Whats up fellas! My dad bought this 23 model T a few years ago and it has been sitting up and being used as storage (as u can see with the 55 ford hood), i was looking for some ideas to throw at him as far as how to build it. I did some searching and didn't see many people building 23's. Any ideas would be great. Thanks
OK Here is my opinion. And I stress its an opinion. I love 26-27 T coupes,I used to have one but never built it before I sold it. But, anything older than that is just too old to be a rod unless its a T bucket. I think you should sell it to a restorer or trade it for something later. You can't use any of the chassis so all you have to work with it the sheetmetal so I would get something else if it were me.
booo...I like the 25 and earlier T's quarter panels better than the 26-27 jmo. The 25 and down do have the narrower doors and lots of wood in the bodies, but they can be just as cool as the later with some work. Put it on an A frame and run a banger, early Ford or late and a 35 up banjo rear. This would look great keeping the hood and lose the fenders and 9" out of the roof
full fendered, stock body. HOT ROD chassis. big and little steel wheels with your favorite vintage Ford hubcaps. I'm not a flathead guy but a nice flathead would be cool, though if I owned it it would have the much hated sbc. early closed cars like that are super cool.
I know these are roadsters, but a coupe with this stance would be mean. http://www.jalopyjournal.com/forum/showthread.php?t=308741&highlight=gowjob http://www.jalopyjournal.com/forum/showthread.php?t=373532&highlight=gowjob
1) Take the body off and sell the rolling chassis/fenders to a T restorer. 2) Buy someone's unfinished T Bucket project and drop your coupe body on the chassis.
First step is to inspect the wood, if it is bad you will have a lot of work getting things right so the doods fit and slam shut properly.

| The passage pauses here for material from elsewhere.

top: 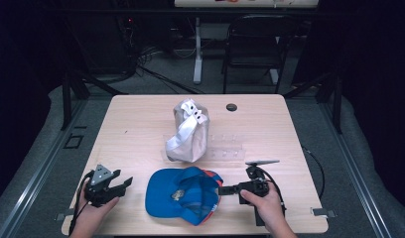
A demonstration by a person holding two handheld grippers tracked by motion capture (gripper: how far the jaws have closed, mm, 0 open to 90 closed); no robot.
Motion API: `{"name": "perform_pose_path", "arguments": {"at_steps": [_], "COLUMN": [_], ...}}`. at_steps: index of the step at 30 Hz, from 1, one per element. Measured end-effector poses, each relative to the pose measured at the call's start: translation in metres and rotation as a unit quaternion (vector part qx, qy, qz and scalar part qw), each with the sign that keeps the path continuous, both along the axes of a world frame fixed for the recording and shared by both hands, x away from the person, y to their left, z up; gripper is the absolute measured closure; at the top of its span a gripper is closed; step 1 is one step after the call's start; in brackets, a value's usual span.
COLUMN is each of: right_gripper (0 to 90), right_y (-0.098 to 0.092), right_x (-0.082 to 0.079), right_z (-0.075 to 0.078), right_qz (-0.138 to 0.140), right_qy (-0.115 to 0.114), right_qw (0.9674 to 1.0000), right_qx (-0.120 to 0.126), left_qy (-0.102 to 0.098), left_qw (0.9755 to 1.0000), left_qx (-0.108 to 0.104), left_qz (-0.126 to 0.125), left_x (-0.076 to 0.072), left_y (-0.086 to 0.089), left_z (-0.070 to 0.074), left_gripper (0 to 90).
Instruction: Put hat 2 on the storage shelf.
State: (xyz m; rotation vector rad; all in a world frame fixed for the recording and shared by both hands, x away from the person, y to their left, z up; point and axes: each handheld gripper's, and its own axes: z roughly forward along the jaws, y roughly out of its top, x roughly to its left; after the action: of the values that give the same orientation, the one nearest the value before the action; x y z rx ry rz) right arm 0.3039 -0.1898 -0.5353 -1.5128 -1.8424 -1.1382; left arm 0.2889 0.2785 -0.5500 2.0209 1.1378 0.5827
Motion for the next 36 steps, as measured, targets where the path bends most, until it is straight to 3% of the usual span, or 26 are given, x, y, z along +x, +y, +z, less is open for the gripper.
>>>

I'd vote to sell it to a restorer.
I helped my dad rebuild a 23 way back when ... it is a wooden body with a metal skin ... "The37Kid" photo brings back the old memories. I would sell to a restorer.
Leave the roof high but make the car low. In an age where everything old is chopped a car with enough head room for Abe Lincoln's stove pipe is a middle finger to prevailing contemporary kustom automotive fashion.